Sparse Bayesian Message Passing under Structural Uncertainty

TL;DR

This paper introduces a Bayesian approach to graph neural networks that models structural uncertainty with signed adjacency matrices, improving robustness to noise and heterophily in semi-supervised learning.

Contribution

It proposes a sparse signed message passing network that explicitly captures structural uncertainty through a posterior distribution over signed graphs, enhancing robustness.

Findings

Outperforms baseline models on heterophilic benchmarks

Effective under synthetic and real-world structural noise

Robust to edge noise and heterophily in semi-supervised learning

Abstract

Semi-supervised learning on real-world graphs is frequently challenged by heterophily, where the observed graph is unreliable or label-disassortative.

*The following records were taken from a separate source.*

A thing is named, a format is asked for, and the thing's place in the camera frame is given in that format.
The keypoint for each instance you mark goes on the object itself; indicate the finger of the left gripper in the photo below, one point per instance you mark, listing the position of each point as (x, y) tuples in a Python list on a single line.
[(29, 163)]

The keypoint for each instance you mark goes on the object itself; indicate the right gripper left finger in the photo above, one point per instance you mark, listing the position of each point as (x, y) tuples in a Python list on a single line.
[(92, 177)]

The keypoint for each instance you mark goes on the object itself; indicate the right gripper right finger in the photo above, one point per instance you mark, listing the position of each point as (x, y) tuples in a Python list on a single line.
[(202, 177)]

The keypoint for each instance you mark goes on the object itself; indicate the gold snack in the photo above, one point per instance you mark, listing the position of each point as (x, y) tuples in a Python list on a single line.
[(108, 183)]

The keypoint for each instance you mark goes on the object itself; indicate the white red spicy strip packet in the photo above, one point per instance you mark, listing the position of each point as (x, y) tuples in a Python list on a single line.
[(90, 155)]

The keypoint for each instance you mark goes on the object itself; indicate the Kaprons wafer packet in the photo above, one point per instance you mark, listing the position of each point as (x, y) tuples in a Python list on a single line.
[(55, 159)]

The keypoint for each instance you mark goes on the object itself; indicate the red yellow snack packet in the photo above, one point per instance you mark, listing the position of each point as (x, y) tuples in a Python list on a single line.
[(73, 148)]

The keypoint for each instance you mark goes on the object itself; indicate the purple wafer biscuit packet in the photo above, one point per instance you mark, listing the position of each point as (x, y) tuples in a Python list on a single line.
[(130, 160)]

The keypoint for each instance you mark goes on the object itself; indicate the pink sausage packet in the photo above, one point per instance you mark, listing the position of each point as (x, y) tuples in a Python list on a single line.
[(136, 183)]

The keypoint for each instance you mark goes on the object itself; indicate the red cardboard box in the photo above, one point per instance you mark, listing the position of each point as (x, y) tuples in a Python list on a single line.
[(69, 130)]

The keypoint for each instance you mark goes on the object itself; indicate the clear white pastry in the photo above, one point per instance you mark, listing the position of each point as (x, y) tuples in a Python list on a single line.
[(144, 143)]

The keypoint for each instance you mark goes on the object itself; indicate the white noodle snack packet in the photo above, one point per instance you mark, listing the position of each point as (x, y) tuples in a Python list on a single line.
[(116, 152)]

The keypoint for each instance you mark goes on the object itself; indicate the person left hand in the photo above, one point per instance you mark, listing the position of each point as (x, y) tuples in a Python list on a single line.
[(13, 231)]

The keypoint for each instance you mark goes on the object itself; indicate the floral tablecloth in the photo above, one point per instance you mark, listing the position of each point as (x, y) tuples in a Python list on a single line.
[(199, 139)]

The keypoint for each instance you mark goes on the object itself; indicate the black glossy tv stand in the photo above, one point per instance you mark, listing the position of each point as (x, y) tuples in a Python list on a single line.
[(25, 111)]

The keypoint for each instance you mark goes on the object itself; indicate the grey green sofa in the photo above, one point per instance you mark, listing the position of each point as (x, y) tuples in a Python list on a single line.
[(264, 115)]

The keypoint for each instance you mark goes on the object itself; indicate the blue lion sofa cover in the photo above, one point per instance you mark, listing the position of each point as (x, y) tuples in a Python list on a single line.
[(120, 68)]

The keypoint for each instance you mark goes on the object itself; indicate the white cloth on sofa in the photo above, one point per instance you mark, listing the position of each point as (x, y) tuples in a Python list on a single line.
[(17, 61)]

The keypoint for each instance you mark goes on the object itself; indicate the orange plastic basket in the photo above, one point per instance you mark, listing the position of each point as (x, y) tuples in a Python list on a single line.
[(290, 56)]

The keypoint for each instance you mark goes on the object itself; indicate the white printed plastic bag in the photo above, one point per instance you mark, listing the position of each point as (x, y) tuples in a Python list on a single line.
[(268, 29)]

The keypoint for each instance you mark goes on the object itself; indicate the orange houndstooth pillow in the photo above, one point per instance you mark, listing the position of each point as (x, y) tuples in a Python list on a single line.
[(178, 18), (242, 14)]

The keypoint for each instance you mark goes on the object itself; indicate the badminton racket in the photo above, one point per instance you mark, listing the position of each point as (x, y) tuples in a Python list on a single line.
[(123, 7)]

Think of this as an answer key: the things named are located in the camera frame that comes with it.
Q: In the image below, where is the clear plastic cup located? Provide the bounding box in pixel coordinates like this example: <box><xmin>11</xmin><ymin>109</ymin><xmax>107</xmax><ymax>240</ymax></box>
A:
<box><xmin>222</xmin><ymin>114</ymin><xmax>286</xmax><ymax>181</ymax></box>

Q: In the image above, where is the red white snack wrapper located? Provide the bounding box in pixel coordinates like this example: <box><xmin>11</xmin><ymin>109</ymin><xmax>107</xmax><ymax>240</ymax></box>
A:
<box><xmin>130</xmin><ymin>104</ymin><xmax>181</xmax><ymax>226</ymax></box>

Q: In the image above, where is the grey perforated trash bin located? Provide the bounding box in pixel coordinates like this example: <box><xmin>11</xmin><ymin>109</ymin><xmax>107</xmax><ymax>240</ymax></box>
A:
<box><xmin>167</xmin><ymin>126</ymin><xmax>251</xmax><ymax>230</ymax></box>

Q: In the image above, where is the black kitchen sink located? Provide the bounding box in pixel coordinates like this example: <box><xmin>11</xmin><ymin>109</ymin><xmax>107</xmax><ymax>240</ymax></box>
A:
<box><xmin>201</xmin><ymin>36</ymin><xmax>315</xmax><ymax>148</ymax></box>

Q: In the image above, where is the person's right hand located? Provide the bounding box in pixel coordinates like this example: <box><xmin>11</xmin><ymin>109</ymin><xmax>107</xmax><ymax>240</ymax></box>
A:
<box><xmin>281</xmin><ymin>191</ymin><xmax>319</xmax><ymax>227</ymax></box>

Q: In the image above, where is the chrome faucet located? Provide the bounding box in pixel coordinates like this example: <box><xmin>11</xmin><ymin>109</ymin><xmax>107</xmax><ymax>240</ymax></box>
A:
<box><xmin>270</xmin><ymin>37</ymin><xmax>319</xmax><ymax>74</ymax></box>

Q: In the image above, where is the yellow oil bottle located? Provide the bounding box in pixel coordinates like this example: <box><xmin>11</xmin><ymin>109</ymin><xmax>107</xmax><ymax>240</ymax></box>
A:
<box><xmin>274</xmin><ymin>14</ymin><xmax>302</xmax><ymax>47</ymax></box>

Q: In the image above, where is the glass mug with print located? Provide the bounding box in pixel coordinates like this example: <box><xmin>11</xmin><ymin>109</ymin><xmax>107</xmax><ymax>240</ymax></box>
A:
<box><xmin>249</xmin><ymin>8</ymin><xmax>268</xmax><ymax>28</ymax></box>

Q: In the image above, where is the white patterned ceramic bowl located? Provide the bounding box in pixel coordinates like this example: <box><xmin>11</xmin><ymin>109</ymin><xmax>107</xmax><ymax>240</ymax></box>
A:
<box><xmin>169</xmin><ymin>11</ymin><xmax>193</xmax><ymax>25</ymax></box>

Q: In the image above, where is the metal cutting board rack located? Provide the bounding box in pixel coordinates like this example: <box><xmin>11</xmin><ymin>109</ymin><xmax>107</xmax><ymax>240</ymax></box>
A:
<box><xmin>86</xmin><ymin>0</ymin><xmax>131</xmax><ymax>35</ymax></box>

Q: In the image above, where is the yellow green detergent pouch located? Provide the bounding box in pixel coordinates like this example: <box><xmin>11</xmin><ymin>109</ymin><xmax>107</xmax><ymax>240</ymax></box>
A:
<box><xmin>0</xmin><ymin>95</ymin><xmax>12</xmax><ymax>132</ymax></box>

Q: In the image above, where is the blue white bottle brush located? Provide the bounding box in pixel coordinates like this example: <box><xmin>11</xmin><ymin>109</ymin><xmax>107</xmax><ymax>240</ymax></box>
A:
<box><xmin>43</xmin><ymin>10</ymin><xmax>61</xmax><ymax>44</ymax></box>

Many existing graph neural networks either rely on a fixed adjacency structure or attempt to handle structural noise through regularization. In this work, we explicitly capture structural uncertainty by modeling a posterior distribution over signed adjacency matrices, allowing each edge to be positive, negative, or absent. We propose a sparse signed message passing network that is naturally robust to edge noise and heterophily, which can be interpreted from a Bayesian perspective. By combining (i) posterior marginalization over signed graph structures with (ii) sparse signed message aggregation, our approach offers a principled way to handle both edge noise and heterophily. Experimental results demonstrate that our method outperforms strong baseline models on heterophilic benchmarks under both synthetic and real-world structural noise.